| What you should do |
Pick the lines holding the string "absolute" out of the records and copy them.

****************************************

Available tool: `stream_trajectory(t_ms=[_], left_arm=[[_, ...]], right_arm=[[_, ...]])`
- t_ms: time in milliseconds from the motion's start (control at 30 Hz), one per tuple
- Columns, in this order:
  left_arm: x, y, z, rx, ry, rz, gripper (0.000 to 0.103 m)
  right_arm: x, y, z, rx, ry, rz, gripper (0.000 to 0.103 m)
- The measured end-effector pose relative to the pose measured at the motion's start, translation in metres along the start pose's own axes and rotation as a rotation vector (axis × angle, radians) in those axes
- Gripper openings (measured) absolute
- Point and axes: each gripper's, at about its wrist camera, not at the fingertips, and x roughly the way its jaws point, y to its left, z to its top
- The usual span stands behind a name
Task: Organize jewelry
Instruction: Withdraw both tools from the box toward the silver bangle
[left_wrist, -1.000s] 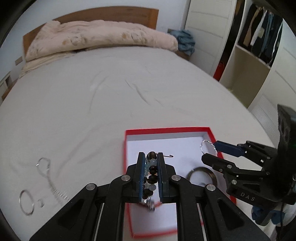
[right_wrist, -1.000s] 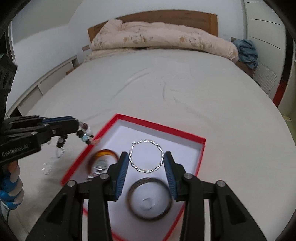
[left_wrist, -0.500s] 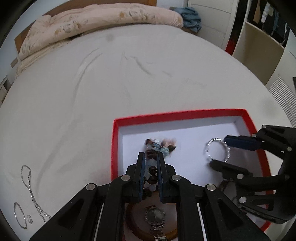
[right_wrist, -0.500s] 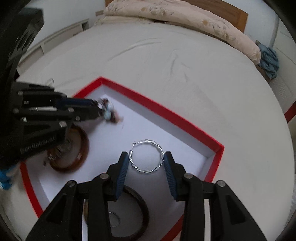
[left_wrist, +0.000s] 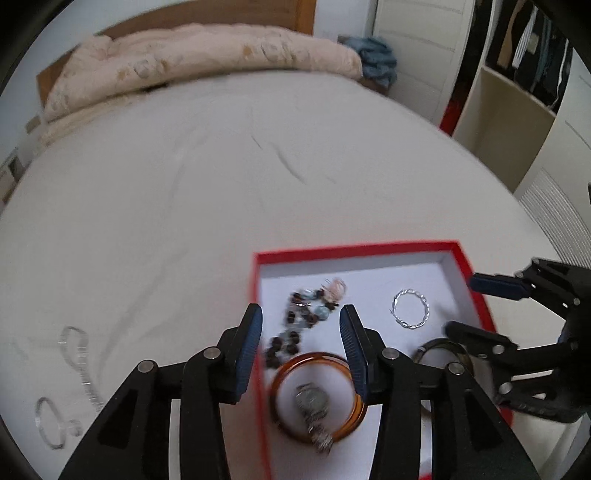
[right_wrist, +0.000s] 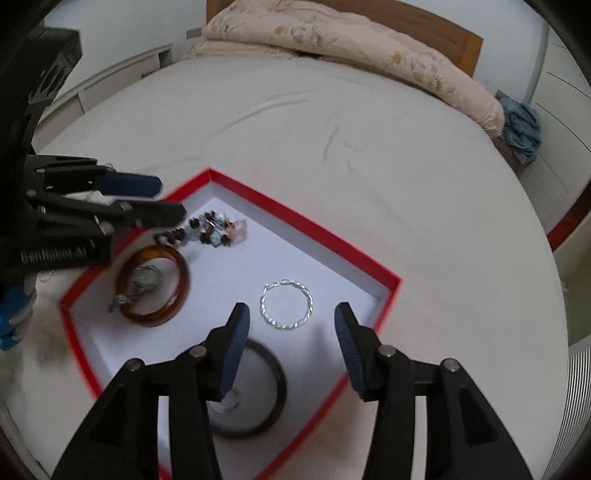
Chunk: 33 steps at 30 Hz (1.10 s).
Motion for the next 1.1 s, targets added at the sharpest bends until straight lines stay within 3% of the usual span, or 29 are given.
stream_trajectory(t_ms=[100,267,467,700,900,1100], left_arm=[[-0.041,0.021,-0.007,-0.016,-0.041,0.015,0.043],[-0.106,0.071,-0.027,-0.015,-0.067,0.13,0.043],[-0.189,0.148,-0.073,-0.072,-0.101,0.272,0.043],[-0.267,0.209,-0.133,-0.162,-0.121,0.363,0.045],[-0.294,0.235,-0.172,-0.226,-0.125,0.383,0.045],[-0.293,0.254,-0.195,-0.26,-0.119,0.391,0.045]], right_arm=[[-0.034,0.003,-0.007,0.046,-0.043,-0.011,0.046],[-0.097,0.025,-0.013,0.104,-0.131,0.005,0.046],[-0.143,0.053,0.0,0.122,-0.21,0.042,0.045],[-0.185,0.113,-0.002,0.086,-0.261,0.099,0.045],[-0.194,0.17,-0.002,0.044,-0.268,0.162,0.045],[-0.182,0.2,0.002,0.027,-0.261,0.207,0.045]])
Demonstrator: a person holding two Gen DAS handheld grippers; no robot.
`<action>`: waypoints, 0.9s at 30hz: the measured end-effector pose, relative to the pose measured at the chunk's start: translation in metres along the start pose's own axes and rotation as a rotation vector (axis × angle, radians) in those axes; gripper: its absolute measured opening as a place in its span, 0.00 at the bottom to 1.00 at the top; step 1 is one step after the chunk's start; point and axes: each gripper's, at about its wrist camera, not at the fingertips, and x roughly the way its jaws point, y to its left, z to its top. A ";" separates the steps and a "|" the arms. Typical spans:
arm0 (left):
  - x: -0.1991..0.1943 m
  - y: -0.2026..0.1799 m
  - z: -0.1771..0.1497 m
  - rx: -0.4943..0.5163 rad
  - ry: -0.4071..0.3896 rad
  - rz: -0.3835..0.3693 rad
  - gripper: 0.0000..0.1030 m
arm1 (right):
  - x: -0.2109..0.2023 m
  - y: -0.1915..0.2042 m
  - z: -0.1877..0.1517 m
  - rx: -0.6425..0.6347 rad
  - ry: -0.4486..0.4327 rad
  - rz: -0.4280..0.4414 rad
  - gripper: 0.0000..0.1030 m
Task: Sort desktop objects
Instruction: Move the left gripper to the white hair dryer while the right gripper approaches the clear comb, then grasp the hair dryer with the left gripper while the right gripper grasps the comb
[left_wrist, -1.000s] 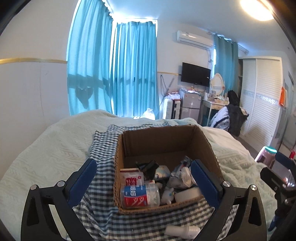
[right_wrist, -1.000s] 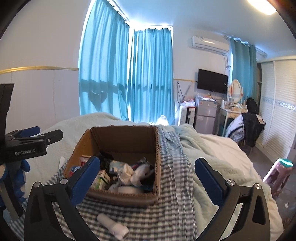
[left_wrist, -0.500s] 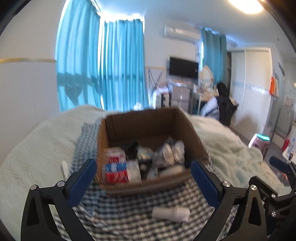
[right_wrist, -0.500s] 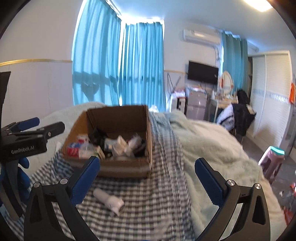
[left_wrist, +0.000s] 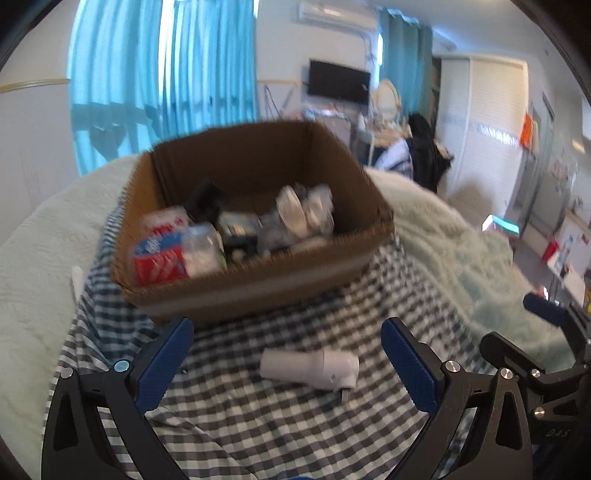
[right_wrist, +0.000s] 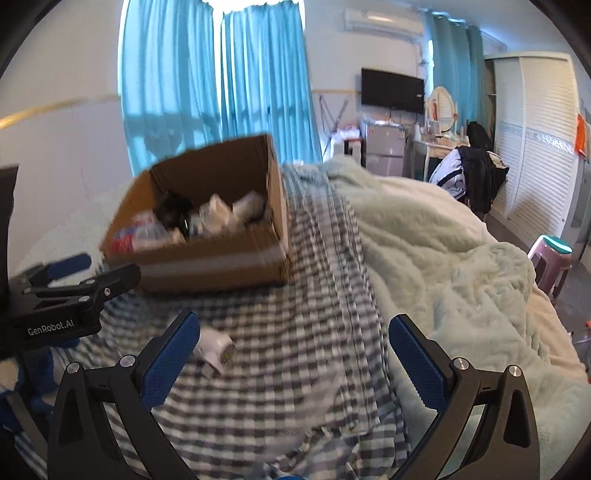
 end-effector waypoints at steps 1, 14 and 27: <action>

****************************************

| Result of the task |
- Gripper openings (measured) absolute
`<action>`: waypoints, 0.9s at 30hz: the measured end-effector pose, relative to the pose measured at the chunk's start: translation in metres along the start pose's own axes and rotation as a rotation vector (axis × angle, radians) in those axes; gripper: its absolute measured opening as a place in its span, 0.00 at the bottom to 1.00 at the top; step 1 is one step after the chunk's start; point and axes: each gripper's, at about its wrist camera, not at the fingertips, and x roughly the way its jaws point, y to its left, z to its top. A ";" separates the steps and a "|" the arms. Typical spans:

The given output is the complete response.